How to complete this task » Without altering a single word, repeat the records that follow.

------ Data

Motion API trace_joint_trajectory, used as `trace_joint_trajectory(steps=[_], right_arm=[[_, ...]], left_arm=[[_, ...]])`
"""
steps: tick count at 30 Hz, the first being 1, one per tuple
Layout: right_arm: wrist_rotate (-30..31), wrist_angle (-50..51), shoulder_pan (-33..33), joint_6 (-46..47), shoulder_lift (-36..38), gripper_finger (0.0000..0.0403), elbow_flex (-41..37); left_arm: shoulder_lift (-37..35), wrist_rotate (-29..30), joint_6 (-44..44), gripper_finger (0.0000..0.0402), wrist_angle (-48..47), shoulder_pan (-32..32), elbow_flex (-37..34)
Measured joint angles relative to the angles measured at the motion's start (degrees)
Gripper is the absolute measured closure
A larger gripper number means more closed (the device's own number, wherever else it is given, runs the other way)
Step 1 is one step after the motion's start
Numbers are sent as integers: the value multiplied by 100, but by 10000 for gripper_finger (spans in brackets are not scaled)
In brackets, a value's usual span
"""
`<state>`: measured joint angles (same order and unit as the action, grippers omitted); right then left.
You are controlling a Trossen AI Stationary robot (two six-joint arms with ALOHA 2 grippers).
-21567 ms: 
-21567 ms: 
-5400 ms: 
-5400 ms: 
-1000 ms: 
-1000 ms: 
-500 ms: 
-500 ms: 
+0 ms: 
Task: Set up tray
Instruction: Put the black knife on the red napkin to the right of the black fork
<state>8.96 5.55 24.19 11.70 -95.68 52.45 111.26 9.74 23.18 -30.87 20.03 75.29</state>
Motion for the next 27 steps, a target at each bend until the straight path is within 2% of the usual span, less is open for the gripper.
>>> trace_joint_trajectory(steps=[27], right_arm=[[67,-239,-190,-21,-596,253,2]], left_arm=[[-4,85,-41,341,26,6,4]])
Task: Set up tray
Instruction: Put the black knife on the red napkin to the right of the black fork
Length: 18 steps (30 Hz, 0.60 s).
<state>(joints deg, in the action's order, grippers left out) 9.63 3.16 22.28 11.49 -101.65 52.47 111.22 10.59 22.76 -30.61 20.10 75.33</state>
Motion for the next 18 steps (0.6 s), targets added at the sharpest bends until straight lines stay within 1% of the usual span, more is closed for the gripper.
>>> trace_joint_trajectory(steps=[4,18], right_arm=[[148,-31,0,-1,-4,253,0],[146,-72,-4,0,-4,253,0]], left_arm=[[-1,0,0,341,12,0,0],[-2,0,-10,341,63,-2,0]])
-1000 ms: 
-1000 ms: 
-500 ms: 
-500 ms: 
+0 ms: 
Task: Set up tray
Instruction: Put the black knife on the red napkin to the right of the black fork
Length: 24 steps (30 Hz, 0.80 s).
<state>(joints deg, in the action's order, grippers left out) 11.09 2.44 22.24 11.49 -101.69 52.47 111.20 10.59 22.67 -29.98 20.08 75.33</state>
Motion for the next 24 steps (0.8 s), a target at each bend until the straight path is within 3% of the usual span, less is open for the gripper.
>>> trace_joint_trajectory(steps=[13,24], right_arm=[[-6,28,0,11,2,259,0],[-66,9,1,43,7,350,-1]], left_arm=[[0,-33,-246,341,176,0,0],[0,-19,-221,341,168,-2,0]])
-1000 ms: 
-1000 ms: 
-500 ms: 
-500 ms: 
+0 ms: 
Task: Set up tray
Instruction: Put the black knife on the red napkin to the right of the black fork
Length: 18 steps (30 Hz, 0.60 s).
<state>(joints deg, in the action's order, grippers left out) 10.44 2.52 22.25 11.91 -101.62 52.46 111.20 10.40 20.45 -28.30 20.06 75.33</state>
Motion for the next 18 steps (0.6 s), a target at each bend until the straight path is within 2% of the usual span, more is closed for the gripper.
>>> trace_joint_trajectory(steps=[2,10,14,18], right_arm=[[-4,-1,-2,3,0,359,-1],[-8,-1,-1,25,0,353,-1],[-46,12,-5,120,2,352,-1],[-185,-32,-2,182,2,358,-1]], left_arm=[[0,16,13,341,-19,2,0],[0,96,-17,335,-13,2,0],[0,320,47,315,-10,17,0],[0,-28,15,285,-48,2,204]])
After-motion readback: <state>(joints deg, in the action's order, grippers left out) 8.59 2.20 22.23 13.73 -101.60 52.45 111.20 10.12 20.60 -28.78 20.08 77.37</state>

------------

Response box »
Motion API trace_joint_trajectory, used as `trace_joint_trajectory(steps=[_], right_arm=[[_, ...]], left_arm=[[_, ...]])`
"""
steps: tick count at 30 Hz, the first being 1, one per tuple
Layout: right_arm: wrist_rotate (-30..31), wrist_angle (-50..51), shoulder_pan (-33..33), joint_6 (-46..47), shoulder_lift (-36..38), gripper_finger (0.0000..0.0403), elbow_flex (-41..37); left_arm: shoulder_lift (-37..35), wrist_rotate (-29..30), joint_6 (-44..44), gripper_finger (0.0000..0.0402), wrist_angle (-48..47), shoulder_pan (-32..32), elbow_flex (-37..34)
Measured joint angles relative to the angles measured at the motion's start (degrees)
Gripper is the absolute measured closure
A larger gripper number means more closed (the device's own number, wherever else it is given, runs the other way)
Step 1 is one step after the motion's start
Numbers are sent as integers: the value multiplied by 100, but by 10000 for gripper_finger (spans in brackets are not scaled)
In brackets, a value's usual span
"""
`<state>`: measured joint angles (same order and unit as the action, grippers omitted); right then left.
You are controlling a Trossen AI Stationary robot (two six-joint arms with ALOHA 2 grippers).
-21567 ms: 
-21567 ms: 
-5400 ms: 
-5400 ms: 
-1000 ms: 
-1000 ms: 
-500 ms: 
-500 ms: 
+0 ms: 
Task: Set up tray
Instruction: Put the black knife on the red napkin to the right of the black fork
<state>8.96 5.55 24.19 11.70 -95.68 52.45 111.26 9.74 23.18 -30.87 20.03 75.29</state>
Motion for the next 27 steps, a target at each bend until the straight path is within 2% of the usual span, less is open for the gripper.
>>> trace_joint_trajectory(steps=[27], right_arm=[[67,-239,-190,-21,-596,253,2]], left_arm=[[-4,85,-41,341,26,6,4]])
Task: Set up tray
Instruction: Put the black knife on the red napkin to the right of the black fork
Length: 18 steps (30 Hz, 0.60 s).
<state>(joints deg, in the action's order, grippers left out) 9.63 3.16 22.28 11.49 -101.65 52.47 111.22 10.59 22.76 -30.61 20.10 75.33</state>
Motion for the next 18 steps (0.6 s), targets added at the sharpest bends until straight lines stay within 1% of the usual span, more is closed for the gripper.
>>> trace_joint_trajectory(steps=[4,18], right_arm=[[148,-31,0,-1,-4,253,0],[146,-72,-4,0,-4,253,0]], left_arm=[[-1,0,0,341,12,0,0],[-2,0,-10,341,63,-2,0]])
-1000 ms: 
-1000 ms: 
-500 ms: 
-500 ms: 
+0 ms: 
Task: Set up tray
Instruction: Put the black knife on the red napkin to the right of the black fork
Length: 24 steps (30 Hz, 0.80 s).
<state>(joints deg, in the action's order, grippers left out) 11.09 2.44 22.24 11.49 -101.69 52.47 111.20 10.59 22.67 -29.98 20.08 75.33</state>
Motion for the next 24 steps (0.8 s), a target at each bend until the straight path is within 3% of the usual span, less is open for the gripper.
>>> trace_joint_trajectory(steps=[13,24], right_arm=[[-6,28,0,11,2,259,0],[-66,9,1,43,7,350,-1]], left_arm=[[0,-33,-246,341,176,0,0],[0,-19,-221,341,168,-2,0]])
-1000 ms: 
-1000 ms: 
-500 ms: 
-500 ms: 
+0 ms: 
Task: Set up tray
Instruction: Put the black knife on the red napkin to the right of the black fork
Length: 18 steps (30 Hz, 0.60 s).
<state>(joints deg, in the action's order, grippers left out) 10.44 2.52 22.25 11.91 -101.62 52.46 111.20 10.40 20.45 -28.30 20.06 75.33</state>
Motion for the next 18 steps (0.6 s), a target at each bend until the straight path is within 2% of the usual span, more is closed for the gripper.
>>> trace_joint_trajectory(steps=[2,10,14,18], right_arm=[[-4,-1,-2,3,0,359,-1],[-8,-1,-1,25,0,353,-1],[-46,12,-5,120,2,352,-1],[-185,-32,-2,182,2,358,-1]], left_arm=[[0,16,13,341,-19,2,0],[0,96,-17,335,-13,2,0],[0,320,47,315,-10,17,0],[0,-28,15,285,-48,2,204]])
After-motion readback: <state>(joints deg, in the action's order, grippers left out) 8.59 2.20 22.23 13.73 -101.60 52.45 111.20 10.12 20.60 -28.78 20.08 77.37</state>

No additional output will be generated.